Los adolescentes con diabetes tipo 1 que consiguen regular su sueño mejoran el control de su diabetes, mientras que por el contrario, aquellos que muestran una mayor variabilidad en la duración de su descanso entre los días laborables y los fines de semana son más propensos a pasar menos tiempo en el rango objetivo de glucosa en sangre, según los resultados de un estudio publicados por la revista Pediatric Diabetes.

El estudio analizó los datos de 65 adolescentes con diabetes tipo 1 y sus cuidadores, reclutados durante citas clínicas programadas, los cuales recibieron entrenamiento en el uso de un reloj que mide las horas de descanso. Los adolescentes utilizaron el reloj de forma continua durante 7 días presionando un botón para determinar el tiempo en la cama, y rellenaron un diario del sueño, registrando comportamientos diurnos relacionados con el descanso y las características nocturnas del sueño, así como otros factores específicos de la diabetes que pueden influir en el sueño.

Los investigadores evaluaron además los niveles de HbA1c recogidos como parte de las visitas regulares a la clínica de y el seguimiento promedio diario de la glucosa en sangre que se obtiene mediante la descarga de las lecturas de un glucómetro para medir la adherencia, tras lo que identificaron una asociación entre una mayor variabilidad y el control de la glucosa en sangre, y entre la variabilidad del sueño y la HbA1c.

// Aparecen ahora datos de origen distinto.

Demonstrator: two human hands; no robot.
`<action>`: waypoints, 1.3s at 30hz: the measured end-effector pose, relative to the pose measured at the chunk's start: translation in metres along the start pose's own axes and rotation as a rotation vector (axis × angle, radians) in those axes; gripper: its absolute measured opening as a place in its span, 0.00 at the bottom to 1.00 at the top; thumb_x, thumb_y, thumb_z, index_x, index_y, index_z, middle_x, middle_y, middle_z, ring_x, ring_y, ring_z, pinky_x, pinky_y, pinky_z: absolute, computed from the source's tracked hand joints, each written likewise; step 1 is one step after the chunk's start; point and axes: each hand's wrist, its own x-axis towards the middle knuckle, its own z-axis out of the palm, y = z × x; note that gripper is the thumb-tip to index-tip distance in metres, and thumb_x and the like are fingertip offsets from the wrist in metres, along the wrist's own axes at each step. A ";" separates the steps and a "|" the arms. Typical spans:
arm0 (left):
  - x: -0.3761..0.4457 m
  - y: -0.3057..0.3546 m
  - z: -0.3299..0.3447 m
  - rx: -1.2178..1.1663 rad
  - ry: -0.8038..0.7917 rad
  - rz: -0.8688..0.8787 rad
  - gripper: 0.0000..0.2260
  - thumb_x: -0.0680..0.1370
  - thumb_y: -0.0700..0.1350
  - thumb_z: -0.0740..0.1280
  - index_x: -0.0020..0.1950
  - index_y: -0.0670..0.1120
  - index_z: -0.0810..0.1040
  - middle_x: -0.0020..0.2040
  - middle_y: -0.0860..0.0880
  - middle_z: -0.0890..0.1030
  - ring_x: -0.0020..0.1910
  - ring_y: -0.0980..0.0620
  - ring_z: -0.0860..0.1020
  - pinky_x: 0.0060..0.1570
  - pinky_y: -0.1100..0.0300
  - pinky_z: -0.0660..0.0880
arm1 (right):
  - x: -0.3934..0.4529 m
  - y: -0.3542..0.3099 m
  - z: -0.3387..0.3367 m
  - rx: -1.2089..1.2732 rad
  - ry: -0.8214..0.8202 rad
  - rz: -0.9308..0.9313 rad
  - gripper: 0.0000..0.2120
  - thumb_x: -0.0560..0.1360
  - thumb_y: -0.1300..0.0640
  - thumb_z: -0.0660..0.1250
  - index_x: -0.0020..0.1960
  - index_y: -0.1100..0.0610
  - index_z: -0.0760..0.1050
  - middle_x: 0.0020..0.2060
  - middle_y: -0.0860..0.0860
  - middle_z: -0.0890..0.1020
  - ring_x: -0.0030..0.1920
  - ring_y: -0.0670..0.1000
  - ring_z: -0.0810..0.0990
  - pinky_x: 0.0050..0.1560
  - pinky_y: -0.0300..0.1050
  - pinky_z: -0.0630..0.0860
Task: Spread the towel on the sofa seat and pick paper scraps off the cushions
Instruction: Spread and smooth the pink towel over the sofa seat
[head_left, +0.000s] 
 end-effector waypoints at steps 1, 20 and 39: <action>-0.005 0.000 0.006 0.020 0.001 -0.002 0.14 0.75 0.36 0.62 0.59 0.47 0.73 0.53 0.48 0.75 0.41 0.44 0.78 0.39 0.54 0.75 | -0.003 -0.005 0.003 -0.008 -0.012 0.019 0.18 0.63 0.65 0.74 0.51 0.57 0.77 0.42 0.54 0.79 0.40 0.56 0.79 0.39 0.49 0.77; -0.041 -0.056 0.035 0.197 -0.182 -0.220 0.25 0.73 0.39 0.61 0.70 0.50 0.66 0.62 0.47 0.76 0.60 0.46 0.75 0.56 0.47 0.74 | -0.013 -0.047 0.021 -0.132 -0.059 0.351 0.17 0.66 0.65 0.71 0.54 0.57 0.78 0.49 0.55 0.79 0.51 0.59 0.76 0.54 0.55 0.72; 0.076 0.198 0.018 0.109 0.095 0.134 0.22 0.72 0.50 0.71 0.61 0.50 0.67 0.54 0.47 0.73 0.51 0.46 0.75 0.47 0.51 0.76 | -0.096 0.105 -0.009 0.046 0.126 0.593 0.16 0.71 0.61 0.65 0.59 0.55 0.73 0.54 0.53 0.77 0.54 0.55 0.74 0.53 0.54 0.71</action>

Sarah S. Jaser, profesora asociada de pediatría del Centro Médico de la Universidad Vanderbilt en Nashville, “el sueño es un riesgo potencial o factor de protección para los resultados relacionados con la diabetes en adolescentes con diabetes tipo 1”, y ha añadido que “en particular, se encontró que una mayor variabilidad en la duración, o las diferencias entre la noche entre semana y la duración del sueño en fin de semana, se relacionan con un peor control de la glucemia y del autocuidado”.

Los investigadores también observaron una relación entre los niveles de variabilidad del sueño y de glucosa en sangre y el porcentaje de los niveles de glucosa dentro del rango objetivo. “El sueño no se aborda a menudo en las visitas clínicas de la diabetes, y nuestros resultados apoyan que los profesionales sanitarios deben preguntar sobre la duración del descanso nocturno y el tiempo y hacer recomendaciones básicas para lograr un sueño reparador”, ha afirmado Jaser ene ste sentido.

Otra conculsión a la que llega el estudio es que las asociaciones entre el sueño y el control glucémico son bidireccionales; de tal forma que con un mal control de la glucemia aumenta la probabilidad de hipoglucemia nocturna y la hiperglucemia, que a su vez pueden perturbar el descanso nocturno.